RECORDS FOR THE TASK section start

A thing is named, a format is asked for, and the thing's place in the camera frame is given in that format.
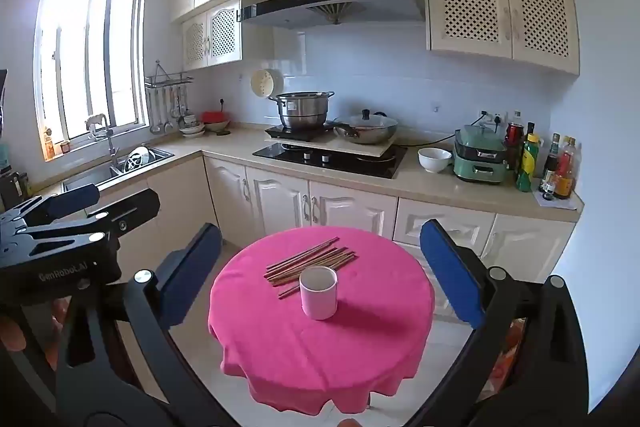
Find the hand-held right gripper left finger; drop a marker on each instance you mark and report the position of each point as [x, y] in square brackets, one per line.
[192, 272]

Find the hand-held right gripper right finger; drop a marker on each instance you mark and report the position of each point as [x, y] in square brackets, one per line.
[452, 272]

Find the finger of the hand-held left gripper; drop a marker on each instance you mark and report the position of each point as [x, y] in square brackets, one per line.
[132, 209]
[75, 199]

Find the pile of wooden chopsticks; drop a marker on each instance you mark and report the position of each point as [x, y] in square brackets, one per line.
[320, 259]

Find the row of hanging steel utensils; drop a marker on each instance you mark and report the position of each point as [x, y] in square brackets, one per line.
[167, 107]

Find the person's left hand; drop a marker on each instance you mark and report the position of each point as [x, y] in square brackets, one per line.
[11, 333]

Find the steel sink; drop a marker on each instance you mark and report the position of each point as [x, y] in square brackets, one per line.
[90, 177]

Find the steel faucet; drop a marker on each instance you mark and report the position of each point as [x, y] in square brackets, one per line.
[112, 147]

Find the stack of white dishes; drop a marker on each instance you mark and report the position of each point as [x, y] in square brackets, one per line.
[191, 128]

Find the cream lower cabinets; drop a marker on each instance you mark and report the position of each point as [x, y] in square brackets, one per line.
[280, 202]

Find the white bowl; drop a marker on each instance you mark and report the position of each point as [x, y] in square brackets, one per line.
[434, 159]

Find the green multi-cooker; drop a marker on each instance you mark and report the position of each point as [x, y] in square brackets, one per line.
[477, 157]

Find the red bowl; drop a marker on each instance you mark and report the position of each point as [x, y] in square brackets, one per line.
[216, 119]

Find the small dark bottle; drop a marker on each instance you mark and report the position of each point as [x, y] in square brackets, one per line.
[548, 192]

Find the white paper sheet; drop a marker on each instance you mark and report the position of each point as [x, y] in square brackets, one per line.
[560, 204]

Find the green bottle yellow cap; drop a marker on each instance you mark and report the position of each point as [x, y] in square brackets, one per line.
[527, 164]

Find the sliding window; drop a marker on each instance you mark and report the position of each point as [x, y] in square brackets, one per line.
[75, 57]

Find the dark sauce bottle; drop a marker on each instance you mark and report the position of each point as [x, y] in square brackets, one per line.
[551, 164]

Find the black gas hob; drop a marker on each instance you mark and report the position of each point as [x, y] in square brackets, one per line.
[350, 168]

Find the dark bottle red label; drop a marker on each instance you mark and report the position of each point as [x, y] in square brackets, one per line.
[513, 138]

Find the orange oil bottle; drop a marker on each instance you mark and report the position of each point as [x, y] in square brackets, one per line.
[566, 172]

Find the wooden board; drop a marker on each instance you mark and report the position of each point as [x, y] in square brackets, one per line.
[350, 150]

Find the steel wok with lid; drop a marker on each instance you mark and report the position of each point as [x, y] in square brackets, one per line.
[370, 132]

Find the black induction cooker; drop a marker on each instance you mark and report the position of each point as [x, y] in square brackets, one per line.
[295, 133]

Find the white steamer tray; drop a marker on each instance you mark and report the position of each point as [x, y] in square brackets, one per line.
[266, 83]

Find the steel stockpot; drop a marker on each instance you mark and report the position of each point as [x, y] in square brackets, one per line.
[302, 114]

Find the small lattice door cabinet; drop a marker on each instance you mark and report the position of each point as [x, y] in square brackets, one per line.
[222, 32]

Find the large lattice door cabinet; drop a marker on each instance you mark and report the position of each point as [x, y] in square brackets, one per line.
[500, 12]

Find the steel wall rack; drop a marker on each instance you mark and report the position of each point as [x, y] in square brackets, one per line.
[167, 79]

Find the white wall sockets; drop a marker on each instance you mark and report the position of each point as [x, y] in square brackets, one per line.
[492, 117]

RECORDS FOR THE TASK section end

**ABOUT THIS EXERCISE**.
Repeat the data exactly. No pictures should appear.

**SOLVED PROBLEM**.
A thing is named, a format is asked for, and the thing's place in the camera frame is given in that format.
Find the hand-held right gripper left finger; drop a marker on each instance you mark and report the position of each point as [x, y] in square brackets, one per line.
[192, 272]

Find the hand-held right gripper right finger; drop a marker on each instance you mark and report the position of each point as [x, y] in square brackets, one per line.
[452, 272]

Find the finger of the hand-held left gripper; drop a marker on each instance you mark and report the position of each point as [x, y] in square brackets, one per line.
[132, 209]
[75, 199]

Find the pile of wooden chopsticks; drop a marker on each instance you mark and report the position of each point as [x, y] in square brackets, one per line.
[320, 259]

Find the row of hanging steel utensils; drop a marker on each instance you mark and report the position of each point as [x, y] in square brackets, one per line.
[167, 107]

Find the person's left hand; drop a marker on each instance you mark and report the position of each point as [x, y] in square brackets, one per line.
[11, 333]

Find the steel sink; drop a marker on each instance you mark and report the position of each point as [x, y] in square brackets, one per line.
[90, 177]

Find the steel faucet; drop a marker on each instance you mark and report the position of each point as [x, y] in square brackets, one per line.
[112, 147]

Find the stack of white dishes; drop a marker on each instance you mark and report the position of each point as [x, y] in square brackets, one per line.
[191, 128]

Find the cream lower cabinets; drop a marker on each instance you mark and report the position of each point as [x, y] in square brackets, one per line.
[280, 202]

Find the white bowl; drop a marker on each instance you mark and report the position of each point as [x, y] in square brackets, one per line.
[434, 159]

Find the green multi-cooker; drop a marker on each instance you mark and report the position of each point as [x, y] in square brackets, one per line.
[477, 157]

Find the red bowl; drop a marker on each instance you mark and report the position of each point as [x, y] in square brackets, one per line.
[216, 119]

Find the small dark bottle; drop a marker on each instance you mark and report the position of each point as [x, y] in square brackets, one per line.
[548, 192]

Find the white paper sheet; drop a marker on each instance you mark and report the position of each point as [x, y] in square brackets, one per line.
[560, 204]

Find the green bottle yellow cap; drop a marker on each instance you mark and report the position of each point as [x, y] in square brackets, one per line.
[527, 164]

Find the sliding window; drop a marker on each instance you mark and report the position of each point as [x, y] in square brackets, one per line.
[75, 57]

Find the dark sauce bottle; drop a marker on each instance you mark and report the position of each point as [x, y] in square brackets, one per line.
[551, 164]

Find the black gas hob; drop a marker on each instance you mark and report the position of each point as [x, y] in square brackets, one per line.
[350, 168]

Find the dark bottle red label; drop a marker on each instance you mark and report the position of each point as [x, y] in square brackets, one per line.
[513, 138]

Find the orange oil bottle; drop a marker on each instance you mark and report the position of each point as [x, y] in square brackets, one per line.
[566, 172]

Find the wooden board; drop a marker on each instance you mark and report the position of each point as [x, y] in square brackets, one per line.
[350, 150]

Find the steel wok with lid; drop a marker on each instance you mark and report the position of each point as [x, y] in square brackets, one per line.
[370, 132]

Find the black induction cooker; drop a marker on each instance you mark and report the position of each point as [x, y] in square brackets, one per line.
[295, 133]

Find the white steamer tray; drop a marker on each instance you mark and report the position of each point as [x, y] in square brackets, one per line.
[266, 83]

Find the steel stockpot; drop a marker on each instance you mark and report the position of each point as [x, y] in square brackets, one per line.
[302, 114]

Find the small lattice door cabinet; drop a marker on each instance you mark and report the position of each point as [x, y] in square brackets, one per line.
[222, 32]

Find the large lattice door cabinet; drop a marker on each instance you mark and report the position of each point as [x, y] in square brackets, one per line.
[500, 12]

Find the steel wall rack; drop a marker on each instance you mark and report the position of each point as [x, y] in square brackets, one per line.
[167, 79]

Find the white wall sockets; drop a marker on each instance you mark and report the position of each point as [x, y] in square brackets, one per line.
[492, 117]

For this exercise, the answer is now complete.